__Exercise directions__:
Up to and including the line containing "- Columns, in", retype each line of the listing below exactly, beginning with the first.

__Data excerpt__:
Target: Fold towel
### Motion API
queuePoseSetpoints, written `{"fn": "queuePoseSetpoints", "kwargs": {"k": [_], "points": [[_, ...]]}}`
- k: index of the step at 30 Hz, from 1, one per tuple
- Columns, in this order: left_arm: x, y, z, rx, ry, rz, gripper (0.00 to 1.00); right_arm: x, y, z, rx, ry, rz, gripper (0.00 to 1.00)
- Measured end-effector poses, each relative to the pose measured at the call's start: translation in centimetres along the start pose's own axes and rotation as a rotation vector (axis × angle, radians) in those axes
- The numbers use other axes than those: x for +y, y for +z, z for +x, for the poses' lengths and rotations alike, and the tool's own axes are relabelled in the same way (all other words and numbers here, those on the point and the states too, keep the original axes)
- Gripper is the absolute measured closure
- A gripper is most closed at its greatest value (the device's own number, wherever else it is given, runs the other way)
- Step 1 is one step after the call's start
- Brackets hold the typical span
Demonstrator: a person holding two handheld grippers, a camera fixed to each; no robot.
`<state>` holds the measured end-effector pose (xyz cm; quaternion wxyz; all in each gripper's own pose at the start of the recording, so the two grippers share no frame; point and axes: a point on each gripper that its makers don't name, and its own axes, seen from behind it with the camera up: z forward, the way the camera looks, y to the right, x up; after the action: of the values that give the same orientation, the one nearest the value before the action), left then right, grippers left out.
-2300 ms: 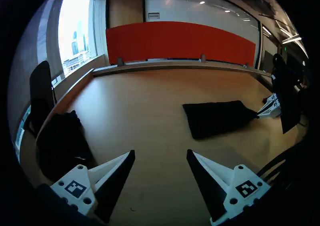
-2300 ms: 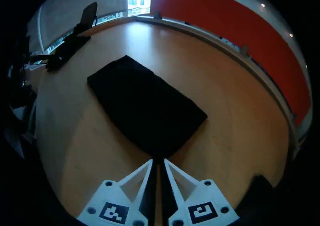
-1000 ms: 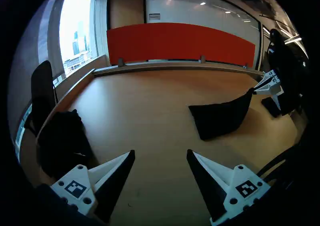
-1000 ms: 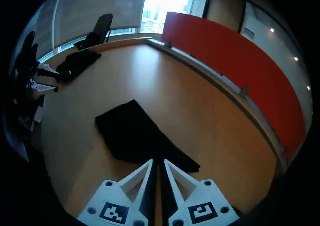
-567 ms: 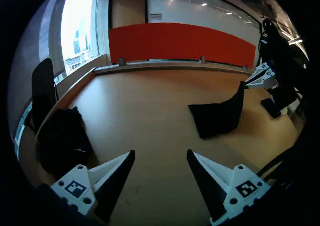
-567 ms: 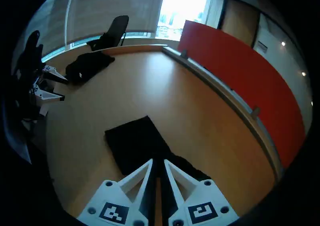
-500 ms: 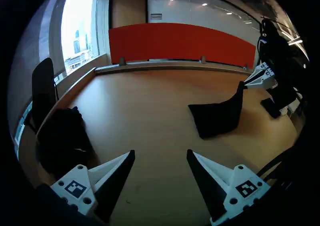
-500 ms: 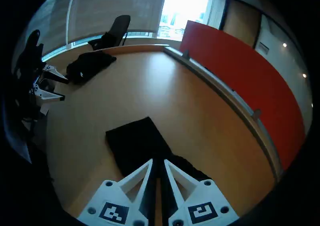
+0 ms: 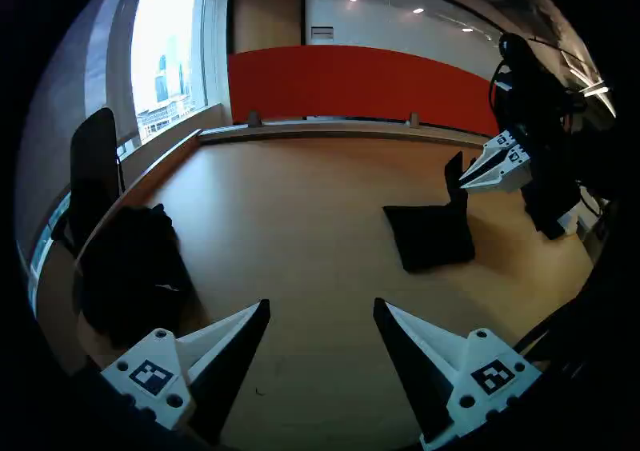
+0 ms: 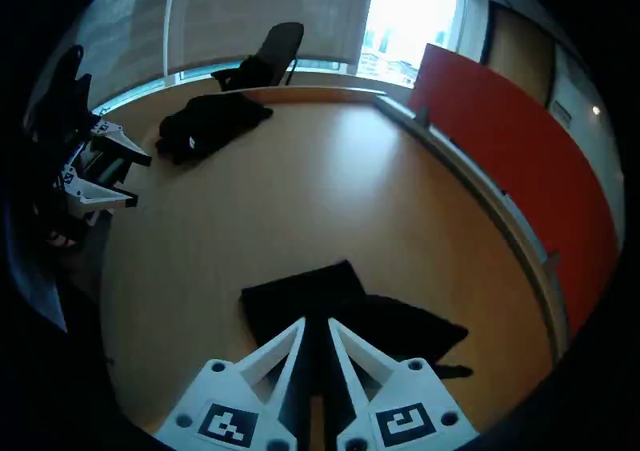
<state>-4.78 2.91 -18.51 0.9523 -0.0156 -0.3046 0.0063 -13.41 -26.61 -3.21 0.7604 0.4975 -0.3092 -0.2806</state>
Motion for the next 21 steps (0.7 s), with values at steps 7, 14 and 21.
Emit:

__Answer for the task__:
Target: Fold towel
### Motion API
queuePoseSetpoints, written `{"fn": "queuePoseSetpoints", "kwargs": {"k": [_], "points": [[_, ...]]}}`
- k: index of the step at 30 Hz, from 1, one per tuple
- Columns, in this order: left_arm: x, y, z, rx, ry, rz, gripper (0.00 to 1.00); right_arm: x, y, z, rx, ry, rz, gripper (0.00 to 1.00)

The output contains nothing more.